- **Work request**:
Check every line below for the string "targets", and copy the lines that contain it.

- **Data segment**:

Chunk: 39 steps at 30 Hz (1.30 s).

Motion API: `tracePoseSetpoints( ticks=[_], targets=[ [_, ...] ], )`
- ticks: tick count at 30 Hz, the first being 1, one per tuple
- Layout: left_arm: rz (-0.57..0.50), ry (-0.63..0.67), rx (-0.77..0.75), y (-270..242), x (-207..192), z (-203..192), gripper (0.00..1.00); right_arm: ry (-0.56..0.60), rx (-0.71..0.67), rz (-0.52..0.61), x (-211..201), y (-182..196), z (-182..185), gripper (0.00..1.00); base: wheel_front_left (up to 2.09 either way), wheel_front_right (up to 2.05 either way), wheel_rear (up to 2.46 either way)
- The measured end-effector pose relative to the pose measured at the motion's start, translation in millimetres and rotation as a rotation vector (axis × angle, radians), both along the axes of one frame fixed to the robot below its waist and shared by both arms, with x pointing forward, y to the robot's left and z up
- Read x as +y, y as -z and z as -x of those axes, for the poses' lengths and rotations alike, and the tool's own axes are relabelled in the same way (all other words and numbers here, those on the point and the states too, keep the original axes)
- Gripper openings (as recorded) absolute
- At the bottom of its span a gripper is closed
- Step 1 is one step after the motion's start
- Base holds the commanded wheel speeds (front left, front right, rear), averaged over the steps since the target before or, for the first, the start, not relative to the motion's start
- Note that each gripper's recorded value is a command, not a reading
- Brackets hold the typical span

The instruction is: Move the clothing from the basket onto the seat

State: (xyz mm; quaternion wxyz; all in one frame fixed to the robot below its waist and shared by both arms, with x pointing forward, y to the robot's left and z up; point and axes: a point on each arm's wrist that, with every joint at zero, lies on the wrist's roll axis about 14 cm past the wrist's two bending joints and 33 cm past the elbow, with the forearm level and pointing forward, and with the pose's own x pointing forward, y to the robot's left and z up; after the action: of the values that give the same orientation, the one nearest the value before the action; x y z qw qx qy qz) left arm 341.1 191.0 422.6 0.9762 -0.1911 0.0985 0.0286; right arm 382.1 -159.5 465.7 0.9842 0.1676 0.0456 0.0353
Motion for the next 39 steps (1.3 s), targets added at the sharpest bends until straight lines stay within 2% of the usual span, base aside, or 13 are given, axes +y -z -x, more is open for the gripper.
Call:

- **Answer space**:
Motion API: `tracePoseSetpoints( ticks=[_], targets=[ [_, ...] ], )`
Motion for the next 39 steps (1.3 s), targets added at the sharpest bends until straight lines stay within 2% of the usual span, base aside, or 13 are given, axes +y -z -x, more is open for the gripper.

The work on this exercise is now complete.